Over in Rome, Southgate did indeed tinker with the personnel and formation, going for a flat back four – Pickers

Walker Stones Maguire Shaw

Phillips Rice

Sterling Mount Sancho Kane


We’d hardly had time to watch the next table hoy back their second round of shots when Sterling turned back on the left and cleverly released Kane with what they call a reverse pass. Harry (I can call him that now he’s scored) simply stuck a foot out and poked it past the keeper, who in all honesty should have spread his arms and he’d have stopped it – but we can’t all be Jordan Pickford, can we? 87 minutes to hang on, we thought, as the team simply passed it across and back and generally kept possession. I was a little disappointed in Sancho, who hardly saw the ball before the break, and we did let (the) Ukraine get in a shot that Pickers scooped away for a corner. Half time and the toasties arrived with the general feeling that it was going to be another case of being better than the opposition and controlling the game without really sparkling – then the half started, a cross from the impressive Shaw came in, I said “Maguire” and he duly rose like a rather large salmon to thump in a header. There was a totally unnecessary VAR check to see if the hair on his elbow was closer to the goal than a defender’s hip, but it was 2-0 and basically that was game over. Certain Ukranian players had looked sick of their lives before the break, and would probably have nipped off to the Moors Tavern or the Little Tap had there been a charter plane available. Pickers produced another fine save, although the purists will probably say he should have held it rather than punch it – but it didn’t go in, and it went to safety. Hendo got a good run out, presumably to do what he does and settle the team to ensure no daftness and the victory. Just a side note here, as Rob Gilchrist pointed out. A decade ago we lost rather badly to them up the road. A week later two players made their England debuts. One has gone on to win the European Cup (OK, Champions League), the Premier League title, and captained his country. The other is Andy Carroll. Just sayin’, like.

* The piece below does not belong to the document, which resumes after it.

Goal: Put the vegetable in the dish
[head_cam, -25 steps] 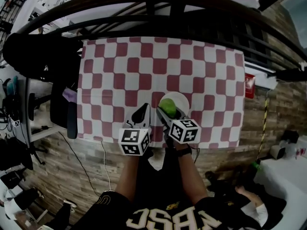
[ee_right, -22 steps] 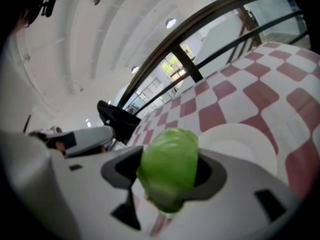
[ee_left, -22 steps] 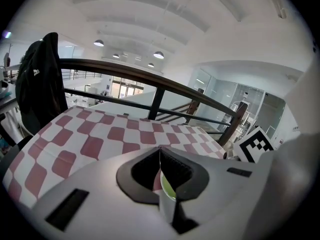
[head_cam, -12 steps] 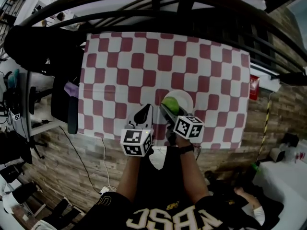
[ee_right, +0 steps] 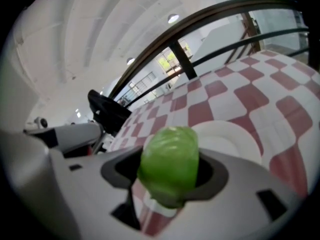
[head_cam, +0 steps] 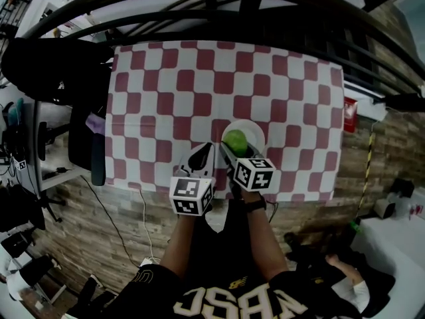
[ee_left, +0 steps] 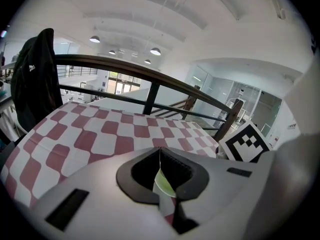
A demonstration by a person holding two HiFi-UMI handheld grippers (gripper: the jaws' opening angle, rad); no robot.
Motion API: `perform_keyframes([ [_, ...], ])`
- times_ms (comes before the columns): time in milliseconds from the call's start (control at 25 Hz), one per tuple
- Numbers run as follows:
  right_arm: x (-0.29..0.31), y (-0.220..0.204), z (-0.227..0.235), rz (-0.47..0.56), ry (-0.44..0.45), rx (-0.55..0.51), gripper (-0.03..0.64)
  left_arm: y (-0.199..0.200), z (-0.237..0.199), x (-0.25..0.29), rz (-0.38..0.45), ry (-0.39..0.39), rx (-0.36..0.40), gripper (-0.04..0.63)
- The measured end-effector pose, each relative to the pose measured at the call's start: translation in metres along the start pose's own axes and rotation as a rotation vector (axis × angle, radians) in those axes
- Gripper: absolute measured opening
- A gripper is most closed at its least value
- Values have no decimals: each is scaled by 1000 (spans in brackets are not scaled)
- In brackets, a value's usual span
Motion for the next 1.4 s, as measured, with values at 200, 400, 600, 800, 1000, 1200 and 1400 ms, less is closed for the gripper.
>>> perform_keyframes([
  [200, -4, -3, 4, 12, 3, 74, 255, 0, 2, -4, -2, -3, 6, 23],
  [400, -6, -7, 6, -23, -1, 94, 259, -2, 1, -7, -4, -5, 11, 23],
  [600, -16, 1, 17, 25, -56, 141, 292, 0, 9, -6, -8, -27, 23, 23],
  [800, -25, 14, 30, 48, -94, 105, 307, 1, 16, -3, -10, -41, 27, 23],
  [1000, -31, 20, 38, 62, -114, 45, 307, -3, 25, 3, -26, -65, 36, 23],
  [1200, -27, 27, 37, 91, -75, -9, 307, -5, 32, 7, -37, -82, 47, 23],
  [1400, -32, 30, 48, 124, -54, 44, 307, -6, 26, 8, -44, -75, 48, 23],
])
Point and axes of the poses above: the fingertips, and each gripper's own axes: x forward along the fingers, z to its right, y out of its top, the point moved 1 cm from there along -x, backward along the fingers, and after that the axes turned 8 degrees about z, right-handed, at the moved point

Two minutes after Maguire’s header, Kane produced one of his own, from another Shaw cross, to make it 3-0 and the singing went off the scale. Thirteen minutes after that, with glasses still being clung onto in the wake of Kane’s goal, Hendo – yes, Hendo – glanced in yet another header, this time from a Mount cross, for the England goal even his dad must have been thinking wasn’t going to come. 37minutes left, and England basically gave people (Rashford, Calvert-Lewin, Bellingham) a run out as the Ukranians prayed for it all to stop so they could jump in the Trevi Fountain with a few bottles of Peroni. While the possession was about evenly shared between the two sides, the effectiveness was all English. Pickers became the first keeper to claim five clean sheets in the Euros, England have (very obviously) yet to concede a goal in five games, and Luke Shaw looks like he’s at the top of his game. The squad looks like it’s up there with the best, and Denmark – I almost forgot, they beat the Czechs 2-1 after racing in to a two goal lead before the inevitable Schick goal. They’ll be scared to death of Kane now that he’s come to life, and that’s good news for Sterling and anyone else who cares to utilise the space created when the opposition doubles up on England’s number nine...and Mal the Mag needs seven goals in the remaining three games to win some dosh form the Hoss Euro prediction thingy.